Using binary numbers I can represent how the original can be deduced. This is just a way to figure out what a correct rendering might be. 

A subjective weight for each considering age and number of copies will be attached. The weights would be based on studying examples where the autograph was known and how variants surfaced in later copies.

Autograph: xxxx
a: 1001 1000 copies: weight = 10; later copies weight = 2 
b: 1000 200 copies: weight = 2; old copies weight = 5
c: 1000 500 copies weight = 5; mid age copy weight = 3

So using a crude formula (if it were accurate) the rendering that carries the most weight would be the b and c if the weights might be multiplied and added.

If God preserved a and it is without error, the case is closed.
If that is not known, some type of study has to weigh copies against each other.

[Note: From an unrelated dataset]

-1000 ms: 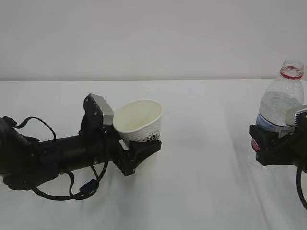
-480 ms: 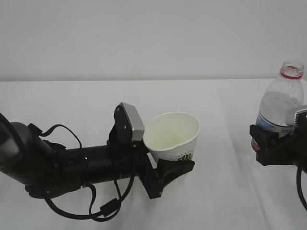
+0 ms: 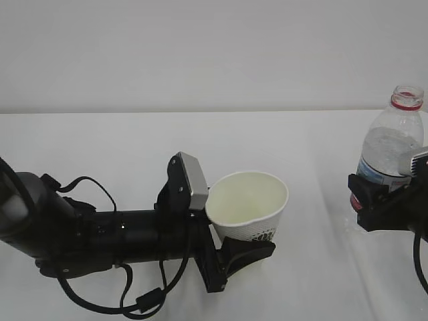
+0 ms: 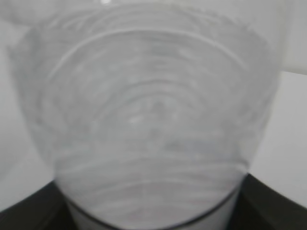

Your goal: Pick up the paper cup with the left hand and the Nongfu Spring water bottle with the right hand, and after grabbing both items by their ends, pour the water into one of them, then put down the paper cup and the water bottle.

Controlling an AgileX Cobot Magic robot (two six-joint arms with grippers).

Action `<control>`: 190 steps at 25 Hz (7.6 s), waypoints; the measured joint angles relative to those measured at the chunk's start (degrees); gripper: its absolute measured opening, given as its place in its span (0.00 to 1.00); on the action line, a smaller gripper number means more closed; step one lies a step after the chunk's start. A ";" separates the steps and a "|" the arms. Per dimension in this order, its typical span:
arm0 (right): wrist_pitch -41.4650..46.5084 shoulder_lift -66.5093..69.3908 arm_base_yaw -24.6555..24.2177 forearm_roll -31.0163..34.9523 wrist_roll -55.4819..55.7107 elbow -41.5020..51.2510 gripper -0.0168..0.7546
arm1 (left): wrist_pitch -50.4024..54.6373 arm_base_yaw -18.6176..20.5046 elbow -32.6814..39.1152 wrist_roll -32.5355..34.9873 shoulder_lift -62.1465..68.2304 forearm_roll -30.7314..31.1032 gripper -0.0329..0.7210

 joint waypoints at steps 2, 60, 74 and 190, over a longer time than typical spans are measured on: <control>0.00 0.00 0.00 0.00 0.00 0.00 0.66 | 0.12 0.00 0.00 -0.37 0.00 0.66 0.76; 0.10 -12.20 0.00 1.89 0.00 7.48 0.66 | 0.74 0.00 0.00 -2.43 0.00 1.23 0.76; 0.10 -12.20 0.00 1.89 0.00 7.48 0.66 | 0.74 0.00 0.00 -2.43 0.00 1.23 0.76; 0.53 -12.20 0.00 1.13 -36.93 2.92 0.66 | 3.92 -7.41 -7.89 -7.76 0.11 4.47 0.76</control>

For NT textual criticism, the spread of textual variants is like a shot gun blast whose BBs stayed tight together over a long range. The range is narrow with many BBs right on target. Some lined right behind the other. You trace the projectory back to the source (the barrel of the shot gun). We do this by seeing where all the BBs were in space and time working backward.


----------



## sotzo (May 22, 2007)

staythecourse said:


> Using binary numbers I can represent how the original can be deduced. This is just a way to figure out what a correct rendering might be.
> 
> A subjective weight for each considering age and number of copies will be attached. The weights would be based on studying examples where the autograph was known and how variants surfaced in later copies.
> 
> ...



Did Metzger ever "run the numbers" like this to see where everything fleshed out? I think I remember seeing a book where he attempted something along these lines.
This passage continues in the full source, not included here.